YOUR GOAL - From the line containing "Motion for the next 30" to the last line of the records below, retype every line exactly and output nothing else.

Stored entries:
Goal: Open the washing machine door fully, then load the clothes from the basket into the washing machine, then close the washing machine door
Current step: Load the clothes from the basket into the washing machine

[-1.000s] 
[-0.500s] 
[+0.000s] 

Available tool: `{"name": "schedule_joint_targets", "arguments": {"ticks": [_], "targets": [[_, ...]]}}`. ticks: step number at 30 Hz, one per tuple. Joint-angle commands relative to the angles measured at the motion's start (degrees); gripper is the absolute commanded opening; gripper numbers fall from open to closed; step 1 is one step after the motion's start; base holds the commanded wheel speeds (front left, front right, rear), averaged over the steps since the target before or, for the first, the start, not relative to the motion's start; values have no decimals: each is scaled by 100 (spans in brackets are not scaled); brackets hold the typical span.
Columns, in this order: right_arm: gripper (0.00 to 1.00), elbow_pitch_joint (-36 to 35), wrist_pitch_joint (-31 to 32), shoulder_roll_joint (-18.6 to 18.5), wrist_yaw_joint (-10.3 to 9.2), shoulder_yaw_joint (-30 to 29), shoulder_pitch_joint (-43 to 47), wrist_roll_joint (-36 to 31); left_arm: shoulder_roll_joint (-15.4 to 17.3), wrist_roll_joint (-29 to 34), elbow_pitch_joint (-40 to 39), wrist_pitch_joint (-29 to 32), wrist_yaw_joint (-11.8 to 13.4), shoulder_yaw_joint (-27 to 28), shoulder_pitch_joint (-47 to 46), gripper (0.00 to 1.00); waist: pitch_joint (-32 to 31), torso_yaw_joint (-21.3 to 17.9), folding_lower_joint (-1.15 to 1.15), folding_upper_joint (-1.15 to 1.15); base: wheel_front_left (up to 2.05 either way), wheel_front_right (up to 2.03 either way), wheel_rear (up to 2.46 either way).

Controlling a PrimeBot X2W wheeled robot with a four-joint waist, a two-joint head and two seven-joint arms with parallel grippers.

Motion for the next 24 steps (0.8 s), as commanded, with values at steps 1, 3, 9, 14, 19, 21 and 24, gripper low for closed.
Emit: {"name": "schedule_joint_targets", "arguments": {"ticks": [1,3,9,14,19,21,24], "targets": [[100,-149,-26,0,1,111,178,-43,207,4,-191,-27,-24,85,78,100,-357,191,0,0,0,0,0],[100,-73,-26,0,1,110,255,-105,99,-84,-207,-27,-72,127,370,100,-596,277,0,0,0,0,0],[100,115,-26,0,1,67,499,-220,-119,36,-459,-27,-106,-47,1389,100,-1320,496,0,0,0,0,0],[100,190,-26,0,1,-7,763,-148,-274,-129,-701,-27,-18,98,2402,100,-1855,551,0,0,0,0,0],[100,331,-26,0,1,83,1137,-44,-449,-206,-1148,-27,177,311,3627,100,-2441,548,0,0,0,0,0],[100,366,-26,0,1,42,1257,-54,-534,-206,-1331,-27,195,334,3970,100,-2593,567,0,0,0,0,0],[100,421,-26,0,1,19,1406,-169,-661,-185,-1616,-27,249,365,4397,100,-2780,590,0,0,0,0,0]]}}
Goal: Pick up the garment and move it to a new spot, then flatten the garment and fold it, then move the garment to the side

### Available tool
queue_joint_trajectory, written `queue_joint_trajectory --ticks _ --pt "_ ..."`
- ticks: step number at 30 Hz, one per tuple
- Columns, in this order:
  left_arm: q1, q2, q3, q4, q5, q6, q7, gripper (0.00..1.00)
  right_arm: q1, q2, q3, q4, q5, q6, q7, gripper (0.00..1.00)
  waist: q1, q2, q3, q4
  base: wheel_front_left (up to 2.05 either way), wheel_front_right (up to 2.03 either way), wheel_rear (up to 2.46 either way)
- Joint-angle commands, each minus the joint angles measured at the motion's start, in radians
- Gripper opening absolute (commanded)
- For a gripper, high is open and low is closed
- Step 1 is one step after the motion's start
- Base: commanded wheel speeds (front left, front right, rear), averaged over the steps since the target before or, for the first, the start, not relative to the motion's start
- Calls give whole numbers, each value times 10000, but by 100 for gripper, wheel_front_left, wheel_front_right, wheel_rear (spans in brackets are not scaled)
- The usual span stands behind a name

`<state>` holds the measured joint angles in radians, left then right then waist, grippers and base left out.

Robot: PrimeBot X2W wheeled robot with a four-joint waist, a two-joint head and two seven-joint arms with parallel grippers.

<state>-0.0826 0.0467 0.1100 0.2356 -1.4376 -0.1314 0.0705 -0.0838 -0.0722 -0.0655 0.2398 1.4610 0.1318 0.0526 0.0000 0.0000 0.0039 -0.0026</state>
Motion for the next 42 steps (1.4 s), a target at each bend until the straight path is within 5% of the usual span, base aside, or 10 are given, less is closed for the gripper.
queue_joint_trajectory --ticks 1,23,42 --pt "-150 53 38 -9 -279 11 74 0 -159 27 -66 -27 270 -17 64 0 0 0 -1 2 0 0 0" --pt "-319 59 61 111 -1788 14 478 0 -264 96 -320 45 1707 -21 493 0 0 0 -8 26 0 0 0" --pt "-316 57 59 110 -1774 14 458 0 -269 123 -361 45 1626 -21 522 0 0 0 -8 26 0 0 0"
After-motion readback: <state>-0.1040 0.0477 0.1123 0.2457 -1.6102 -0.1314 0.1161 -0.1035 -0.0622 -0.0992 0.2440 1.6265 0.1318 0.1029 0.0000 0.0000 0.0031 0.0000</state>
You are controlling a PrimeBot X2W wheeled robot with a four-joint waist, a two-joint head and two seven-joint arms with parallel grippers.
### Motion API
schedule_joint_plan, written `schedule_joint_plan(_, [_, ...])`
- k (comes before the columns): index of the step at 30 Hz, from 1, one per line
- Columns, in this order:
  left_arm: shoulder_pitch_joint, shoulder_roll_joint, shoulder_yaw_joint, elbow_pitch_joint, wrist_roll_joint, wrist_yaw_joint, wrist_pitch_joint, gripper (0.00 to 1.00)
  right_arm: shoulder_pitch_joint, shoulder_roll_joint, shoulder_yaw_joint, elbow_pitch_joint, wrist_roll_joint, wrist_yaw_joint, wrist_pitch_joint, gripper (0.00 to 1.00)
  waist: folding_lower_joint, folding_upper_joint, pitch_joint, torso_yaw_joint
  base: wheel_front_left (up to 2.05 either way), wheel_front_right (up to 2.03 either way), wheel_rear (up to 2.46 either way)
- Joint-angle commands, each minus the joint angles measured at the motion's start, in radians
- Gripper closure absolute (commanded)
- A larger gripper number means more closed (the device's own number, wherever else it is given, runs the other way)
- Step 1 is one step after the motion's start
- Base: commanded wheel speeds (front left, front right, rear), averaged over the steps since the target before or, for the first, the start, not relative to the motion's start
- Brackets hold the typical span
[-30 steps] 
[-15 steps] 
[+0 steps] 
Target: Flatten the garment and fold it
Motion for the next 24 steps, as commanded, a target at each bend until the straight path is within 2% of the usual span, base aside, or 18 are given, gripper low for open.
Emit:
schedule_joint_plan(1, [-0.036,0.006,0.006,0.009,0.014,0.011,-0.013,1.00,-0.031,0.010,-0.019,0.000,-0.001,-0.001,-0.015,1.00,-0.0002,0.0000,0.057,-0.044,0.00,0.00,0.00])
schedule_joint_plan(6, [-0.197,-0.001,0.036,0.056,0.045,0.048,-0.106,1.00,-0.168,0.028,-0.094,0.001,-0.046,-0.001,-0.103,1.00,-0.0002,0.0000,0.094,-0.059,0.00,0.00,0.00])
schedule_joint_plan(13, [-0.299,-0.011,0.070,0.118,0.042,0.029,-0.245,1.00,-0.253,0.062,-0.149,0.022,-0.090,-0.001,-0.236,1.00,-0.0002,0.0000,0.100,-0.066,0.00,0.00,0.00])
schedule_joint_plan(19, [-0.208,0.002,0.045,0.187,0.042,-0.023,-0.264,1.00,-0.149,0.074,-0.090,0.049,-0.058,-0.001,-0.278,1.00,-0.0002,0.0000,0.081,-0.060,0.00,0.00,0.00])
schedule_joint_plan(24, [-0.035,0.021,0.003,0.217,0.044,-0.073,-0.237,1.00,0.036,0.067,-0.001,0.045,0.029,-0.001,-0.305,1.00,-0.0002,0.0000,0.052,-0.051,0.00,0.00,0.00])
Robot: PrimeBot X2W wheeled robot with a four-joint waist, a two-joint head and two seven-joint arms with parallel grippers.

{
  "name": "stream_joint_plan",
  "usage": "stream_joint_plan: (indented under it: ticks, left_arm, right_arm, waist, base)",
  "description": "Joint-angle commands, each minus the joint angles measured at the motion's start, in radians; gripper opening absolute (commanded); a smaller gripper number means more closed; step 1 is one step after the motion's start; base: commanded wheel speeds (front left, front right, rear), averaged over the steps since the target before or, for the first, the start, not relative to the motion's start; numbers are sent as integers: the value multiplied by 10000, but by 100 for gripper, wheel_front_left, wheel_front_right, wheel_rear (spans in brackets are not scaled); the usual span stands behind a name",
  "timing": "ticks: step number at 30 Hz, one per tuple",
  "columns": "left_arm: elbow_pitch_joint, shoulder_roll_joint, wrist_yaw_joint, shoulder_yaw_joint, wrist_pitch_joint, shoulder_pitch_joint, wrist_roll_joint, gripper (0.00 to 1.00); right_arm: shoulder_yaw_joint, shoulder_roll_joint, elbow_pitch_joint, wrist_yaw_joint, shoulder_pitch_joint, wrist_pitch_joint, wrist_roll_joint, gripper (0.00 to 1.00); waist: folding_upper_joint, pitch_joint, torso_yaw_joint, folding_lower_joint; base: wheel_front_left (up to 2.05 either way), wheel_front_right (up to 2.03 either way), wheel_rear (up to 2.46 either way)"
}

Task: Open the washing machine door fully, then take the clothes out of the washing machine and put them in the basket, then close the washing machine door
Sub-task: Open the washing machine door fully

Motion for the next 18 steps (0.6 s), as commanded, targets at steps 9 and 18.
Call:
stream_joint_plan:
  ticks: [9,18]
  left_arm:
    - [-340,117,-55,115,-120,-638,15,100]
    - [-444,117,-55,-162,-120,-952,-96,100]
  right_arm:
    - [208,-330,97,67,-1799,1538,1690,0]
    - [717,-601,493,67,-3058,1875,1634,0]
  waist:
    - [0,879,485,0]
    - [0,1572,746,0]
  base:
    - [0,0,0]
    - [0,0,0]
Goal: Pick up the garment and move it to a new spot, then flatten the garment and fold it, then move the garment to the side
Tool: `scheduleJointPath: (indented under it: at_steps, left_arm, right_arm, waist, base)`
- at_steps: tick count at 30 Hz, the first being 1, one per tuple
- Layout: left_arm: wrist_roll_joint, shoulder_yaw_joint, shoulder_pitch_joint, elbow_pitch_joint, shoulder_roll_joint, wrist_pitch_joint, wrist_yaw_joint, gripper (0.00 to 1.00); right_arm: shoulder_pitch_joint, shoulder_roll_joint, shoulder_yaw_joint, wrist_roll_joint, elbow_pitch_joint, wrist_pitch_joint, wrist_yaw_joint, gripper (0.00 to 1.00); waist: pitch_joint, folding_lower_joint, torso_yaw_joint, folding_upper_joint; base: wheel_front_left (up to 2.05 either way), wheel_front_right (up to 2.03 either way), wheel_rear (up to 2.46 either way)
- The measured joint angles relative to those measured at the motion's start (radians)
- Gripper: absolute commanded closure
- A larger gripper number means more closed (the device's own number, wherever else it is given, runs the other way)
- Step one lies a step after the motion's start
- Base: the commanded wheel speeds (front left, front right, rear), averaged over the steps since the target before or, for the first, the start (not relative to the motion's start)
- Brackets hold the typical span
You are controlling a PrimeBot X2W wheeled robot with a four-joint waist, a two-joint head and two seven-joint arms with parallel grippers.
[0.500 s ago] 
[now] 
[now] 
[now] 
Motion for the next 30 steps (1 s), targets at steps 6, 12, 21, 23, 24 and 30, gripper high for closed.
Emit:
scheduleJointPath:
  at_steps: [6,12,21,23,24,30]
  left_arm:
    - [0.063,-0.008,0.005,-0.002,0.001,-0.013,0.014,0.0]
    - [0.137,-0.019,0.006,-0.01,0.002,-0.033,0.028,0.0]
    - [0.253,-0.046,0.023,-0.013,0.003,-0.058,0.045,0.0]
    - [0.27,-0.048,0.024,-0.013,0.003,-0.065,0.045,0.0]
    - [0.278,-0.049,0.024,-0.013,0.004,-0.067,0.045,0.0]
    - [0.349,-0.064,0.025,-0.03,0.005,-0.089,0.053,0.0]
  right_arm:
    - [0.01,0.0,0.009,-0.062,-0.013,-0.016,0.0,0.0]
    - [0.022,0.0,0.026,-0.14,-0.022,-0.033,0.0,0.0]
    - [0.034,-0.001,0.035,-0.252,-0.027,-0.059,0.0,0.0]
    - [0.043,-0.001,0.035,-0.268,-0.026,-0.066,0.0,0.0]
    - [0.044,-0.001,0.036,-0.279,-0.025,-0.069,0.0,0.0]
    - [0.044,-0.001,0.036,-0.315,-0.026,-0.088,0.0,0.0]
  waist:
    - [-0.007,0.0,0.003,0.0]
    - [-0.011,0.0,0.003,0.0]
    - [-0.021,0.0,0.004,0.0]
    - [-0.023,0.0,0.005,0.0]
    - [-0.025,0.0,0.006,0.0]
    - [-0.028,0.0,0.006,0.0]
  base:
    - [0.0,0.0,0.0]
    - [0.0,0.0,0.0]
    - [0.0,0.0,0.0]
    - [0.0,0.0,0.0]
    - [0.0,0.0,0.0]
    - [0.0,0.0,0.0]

EXERCISE RESULT -
Motion for the next 30 steps (1 s), targets at steps 6, 12, 21, 23, 24 and 30, gripper high for closed.
Emit:
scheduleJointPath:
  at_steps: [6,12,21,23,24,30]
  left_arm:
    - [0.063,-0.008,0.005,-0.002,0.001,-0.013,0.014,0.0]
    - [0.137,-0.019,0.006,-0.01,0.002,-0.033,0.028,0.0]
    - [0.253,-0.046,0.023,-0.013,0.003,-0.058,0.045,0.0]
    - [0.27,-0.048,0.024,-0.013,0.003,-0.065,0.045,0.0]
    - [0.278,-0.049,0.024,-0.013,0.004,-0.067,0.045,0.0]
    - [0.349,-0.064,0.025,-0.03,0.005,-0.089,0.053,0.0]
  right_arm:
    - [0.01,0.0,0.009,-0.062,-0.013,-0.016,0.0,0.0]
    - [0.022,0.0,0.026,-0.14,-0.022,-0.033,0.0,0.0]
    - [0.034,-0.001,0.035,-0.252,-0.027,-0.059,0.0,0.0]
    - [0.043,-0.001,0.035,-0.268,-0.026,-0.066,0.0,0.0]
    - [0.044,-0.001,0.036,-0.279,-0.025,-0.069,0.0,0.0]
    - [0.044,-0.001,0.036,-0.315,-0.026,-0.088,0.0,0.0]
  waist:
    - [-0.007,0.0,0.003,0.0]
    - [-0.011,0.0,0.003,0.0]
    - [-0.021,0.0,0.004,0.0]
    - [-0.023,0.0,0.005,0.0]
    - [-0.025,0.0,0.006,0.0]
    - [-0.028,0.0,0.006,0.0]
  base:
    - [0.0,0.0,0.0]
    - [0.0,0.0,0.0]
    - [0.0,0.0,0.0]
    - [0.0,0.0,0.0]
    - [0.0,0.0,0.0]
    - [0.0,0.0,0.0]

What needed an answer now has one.